Nach dem rasanten Vormarsch der sunnitischen Terror-Organisation Isis im Norden des Iraks wächst im Land der Widerstand. Tausende Männer begeben sich zu den Rekrutierungsbüros der Armee. Allein in Nadschaf würden 100'000
Rekruten für die Aufnahme in die irakische Armee erwartet, berichtete «Al-Sumaria News».
Truppenaufmarsch in Samarra
Viele sind dem Aufruf des irakischen Gross-Ajatollahs Ali al-Sistani gefolgt. Er hatte seine schiitischen Glaubensbrüder aufgefordert, die Heiligtümer in Kerbela und Nadschaf südlich von Bagdad gegen die sunnitischen Isis-Extremisten zu verteidigen. Auch der radikale Schiitenprediger Muktada al-Sadr rief seine Anhänger zum Widerstand auf.
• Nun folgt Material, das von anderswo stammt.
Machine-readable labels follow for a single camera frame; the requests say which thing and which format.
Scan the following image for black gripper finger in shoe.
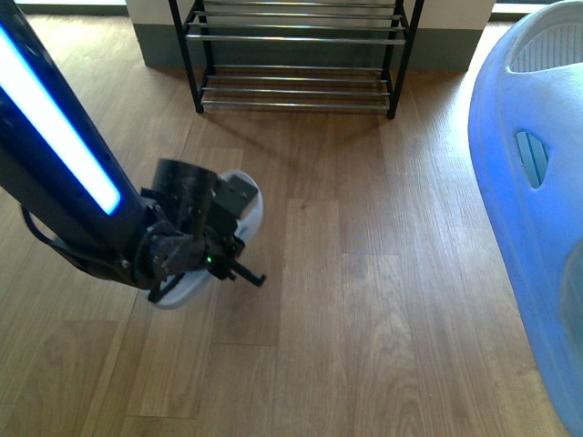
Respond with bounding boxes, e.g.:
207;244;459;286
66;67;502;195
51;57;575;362
227;259;267;287

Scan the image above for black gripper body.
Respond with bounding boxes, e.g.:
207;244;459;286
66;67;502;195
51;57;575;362
134;218;247;297

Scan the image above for white blue slide sandal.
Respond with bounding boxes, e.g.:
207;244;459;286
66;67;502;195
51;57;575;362
140;169;263;310

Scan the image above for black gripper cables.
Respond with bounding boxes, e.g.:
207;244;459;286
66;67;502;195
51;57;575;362
20;204;133;279

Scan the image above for black metal shoe rack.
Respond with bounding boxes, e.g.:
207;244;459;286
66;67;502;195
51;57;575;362
169;1;424;118

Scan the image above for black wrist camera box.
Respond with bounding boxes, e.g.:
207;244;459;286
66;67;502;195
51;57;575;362
210;173;259;219

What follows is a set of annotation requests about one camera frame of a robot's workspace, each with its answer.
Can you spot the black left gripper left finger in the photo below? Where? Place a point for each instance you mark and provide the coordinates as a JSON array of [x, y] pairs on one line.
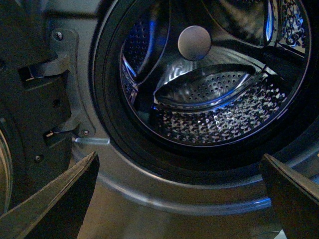
[[57, 211]]

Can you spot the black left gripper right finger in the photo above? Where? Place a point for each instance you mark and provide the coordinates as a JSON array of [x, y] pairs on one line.
[[294, 197]]

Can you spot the grey front-load washing machine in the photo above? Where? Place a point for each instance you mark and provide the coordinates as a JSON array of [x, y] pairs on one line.
[[131, 202]]

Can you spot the black rubber door gasket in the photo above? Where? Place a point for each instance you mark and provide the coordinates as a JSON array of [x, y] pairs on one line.
[[166, 158]]

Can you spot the dark washer door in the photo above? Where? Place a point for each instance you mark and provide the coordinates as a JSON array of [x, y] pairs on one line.
[[32, 106]]

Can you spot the steel perforated washer drum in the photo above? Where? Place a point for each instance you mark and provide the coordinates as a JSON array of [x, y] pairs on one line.
[[206, 73]]

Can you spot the grey metal door hinge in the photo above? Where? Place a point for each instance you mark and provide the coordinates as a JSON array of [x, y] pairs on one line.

Nach dem Vorrücken der Isis plant die Armee in der Umgebung von Samarra einen Gegenschlag. Samarra liegt rund 130 Kilometer nördlich der Hauptstadt Bagdad. Hier versammeln sich seit dem frühen Morgen immer mehr Freiwillige, um die irakische Armee zu unterstützen.
«Wir erleben den Zerfall des Iraks»
Laut SRF-Korrespondent Pascal Weber ist die Regierung Maliki äusserst geschwächt und die irakische Armee demoralisiert. «Wir erleben derzeit den Zerfall des Iraks», so Weber. Auch wenn Bagdad für die Kampfverbände der Iisis kaum zu erobern sei, müsse man davon ausgehen, dass der Irak für Jahre destabilisiert wird.
Maliki ruft zum gemeinsamen Kampf auf
In einer Ansprache vor Offizieren in Samarra sagte Ministerpräsident Nuri al-Maliki, innerhalb weniger Stunden würden Freiwillige zur Armee stossen. Die Rede des Regierungschefs wurde im Staatsfernsehen landesweit ausgestrahlt.
«Wir sind die Kinder einer Religion», sagte Maliki. Für eine Spaltung in Sunniten und Schiiten gebe es keinen Platz. Er versprach, die sunnitischen Extremisten von Isis zurückzuschlagen. «Wir sind die Tapferen.» Samarra werde «nicht die letzte Verteidigungslinie sein, sondern ein Sammelpunkt» im Konflikt mit den Isis-Kämpfern. «Der Staat steht hinter euch, das Kabinett, die Gelehrten und die Stämme», sagte der Regierungschef. Die ganze Welt vertraue auf «unseren Kampf gegen Isis».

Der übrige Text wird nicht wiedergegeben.